→ **Problem to solve**: For each line in the data that includes "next", make a copy.

──────── Given data

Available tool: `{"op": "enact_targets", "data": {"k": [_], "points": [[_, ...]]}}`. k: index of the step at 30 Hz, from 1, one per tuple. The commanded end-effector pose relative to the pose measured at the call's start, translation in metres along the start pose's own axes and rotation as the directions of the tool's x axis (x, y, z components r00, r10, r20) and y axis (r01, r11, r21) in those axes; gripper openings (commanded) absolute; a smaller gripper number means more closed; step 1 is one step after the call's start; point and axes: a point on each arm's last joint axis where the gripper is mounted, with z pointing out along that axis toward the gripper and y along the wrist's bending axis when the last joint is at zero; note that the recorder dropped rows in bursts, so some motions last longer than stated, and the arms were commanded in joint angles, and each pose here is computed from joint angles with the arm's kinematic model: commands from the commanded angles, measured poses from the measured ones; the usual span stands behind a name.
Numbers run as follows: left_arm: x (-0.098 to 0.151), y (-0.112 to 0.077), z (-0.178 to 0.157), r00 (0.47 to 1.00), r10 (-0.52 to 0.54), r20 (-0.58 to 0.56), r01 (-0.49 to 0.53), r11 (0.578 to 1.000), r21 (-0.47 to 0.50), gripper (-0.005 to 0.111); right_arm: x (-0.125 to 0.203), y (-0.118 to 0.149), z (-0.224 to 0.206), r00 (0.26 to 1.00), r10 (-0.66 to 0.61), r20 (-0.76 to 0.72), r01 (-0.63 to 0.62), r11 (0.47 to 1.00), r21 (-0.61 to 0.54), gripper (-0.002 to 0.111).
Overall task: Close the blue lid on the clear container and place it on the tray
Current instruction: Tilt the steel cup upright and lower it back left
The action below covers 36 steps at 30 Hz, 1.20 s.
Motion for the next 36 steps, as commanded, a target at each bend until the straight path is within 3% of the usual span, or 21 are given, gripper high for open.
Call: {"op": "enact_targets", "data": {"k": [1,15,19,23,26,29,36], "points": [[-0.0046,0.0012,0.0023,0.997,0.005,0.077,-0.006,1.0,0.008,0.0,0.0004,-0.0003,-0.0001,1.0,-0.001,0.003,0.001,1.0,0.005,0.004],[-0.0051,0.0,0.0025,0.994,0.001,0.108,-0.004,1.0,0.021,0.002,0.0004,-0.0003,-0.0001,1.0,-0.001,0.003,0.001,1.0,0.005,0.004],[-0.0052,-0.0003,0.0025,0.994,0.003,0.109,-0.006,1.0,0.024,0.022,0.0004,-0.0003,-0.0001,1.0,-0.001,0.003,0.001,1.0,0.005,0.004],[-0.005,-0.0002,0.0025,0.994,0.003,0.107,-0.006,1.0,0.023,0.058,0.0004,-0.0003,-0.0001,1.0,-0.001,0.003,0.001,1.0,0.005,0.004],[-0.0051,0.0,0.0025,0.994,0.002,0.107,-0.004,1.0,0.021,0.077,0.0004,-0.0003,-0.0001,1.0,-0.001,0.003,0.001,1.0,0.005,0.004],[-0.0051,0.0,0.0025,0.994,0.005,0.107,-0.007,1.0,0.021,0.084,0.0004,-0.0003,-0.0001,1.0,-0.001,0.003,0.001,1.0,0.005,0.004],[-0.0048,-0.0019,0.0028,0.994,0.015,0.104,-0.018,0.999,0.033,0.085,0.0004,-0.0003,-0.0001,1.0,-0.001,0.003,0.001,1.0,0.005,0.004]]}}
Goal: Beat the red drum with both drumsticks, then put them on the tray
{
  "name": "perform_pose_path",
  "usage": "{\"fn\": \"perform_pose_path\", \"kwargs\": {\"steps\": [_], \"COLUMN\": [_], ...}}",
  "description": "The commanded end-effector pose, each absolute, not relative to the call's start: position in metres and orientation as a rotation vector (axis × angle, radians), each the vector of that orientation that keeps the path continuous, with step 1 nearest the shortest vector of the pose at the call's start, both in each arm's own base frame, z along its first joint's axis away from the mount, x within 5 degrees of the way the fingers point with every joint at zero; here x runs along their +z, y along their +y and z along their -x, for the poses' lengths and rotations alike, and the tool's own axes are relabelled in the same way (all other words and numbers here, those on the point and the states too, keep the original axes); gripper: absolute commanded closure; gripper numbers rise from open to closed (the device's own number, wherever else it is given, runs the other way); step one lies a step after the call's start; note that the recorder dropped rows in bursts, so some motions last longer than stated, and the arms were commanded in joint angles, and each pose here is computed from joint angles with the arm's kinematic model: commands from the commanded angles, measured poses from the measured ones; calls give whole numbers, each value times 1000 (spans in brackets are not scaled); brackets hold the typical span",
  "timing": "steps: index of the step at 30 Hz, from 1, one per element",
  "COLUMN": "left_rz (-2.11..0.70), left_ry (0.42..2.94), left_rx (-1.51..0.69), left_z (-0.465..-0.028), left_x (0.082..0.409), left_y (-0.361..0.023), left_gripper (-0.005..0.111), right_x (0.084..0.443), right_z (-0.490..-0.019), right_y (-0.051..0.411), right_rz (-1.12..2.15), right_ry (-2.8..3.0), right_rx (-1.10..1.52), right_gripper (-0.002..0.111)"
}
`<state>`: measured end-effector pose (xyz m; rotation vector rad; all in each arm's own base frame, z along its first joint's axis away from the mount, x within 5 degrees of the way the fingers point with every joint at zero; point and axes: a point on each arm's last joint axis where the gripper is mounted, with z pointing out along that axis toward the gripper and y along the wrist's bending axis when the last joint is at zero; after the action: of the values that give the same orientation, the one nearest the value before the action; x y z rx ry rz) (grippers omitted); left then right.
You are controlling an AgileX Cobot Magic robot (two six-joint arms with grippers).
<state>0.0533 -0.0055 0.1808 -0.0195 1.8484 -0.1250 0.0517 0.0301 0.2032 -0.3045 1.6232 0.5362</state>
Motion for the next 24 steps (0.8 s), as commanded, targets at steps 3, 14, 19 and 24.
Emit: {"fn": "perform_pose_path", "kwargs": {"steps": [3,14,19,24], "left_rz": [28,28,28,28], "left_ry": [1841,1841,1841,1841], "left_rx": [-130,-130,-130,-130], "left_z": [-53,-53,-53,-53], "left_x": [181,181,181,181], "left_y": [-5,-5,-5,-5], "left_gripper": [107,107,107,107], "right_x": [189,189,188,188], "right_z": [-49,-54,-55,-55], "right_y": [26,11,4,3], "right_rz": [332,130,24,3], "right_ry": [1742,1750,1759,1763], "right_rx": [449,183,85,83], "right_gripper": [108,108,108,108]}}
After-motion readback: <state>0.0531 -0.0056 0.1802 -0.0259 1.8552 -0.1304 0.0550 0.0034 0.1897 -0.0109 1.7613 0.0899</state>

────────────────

→ **Result**:
Motion for the next 36 steps, as commanded, a target at each bend until the straight path is within 3% of the usual span, or 21 are given, gripper high for open.
Motion for the next 24 steps (0.8 s), as commanded, targets at steps 3, 14, 19 and 24.

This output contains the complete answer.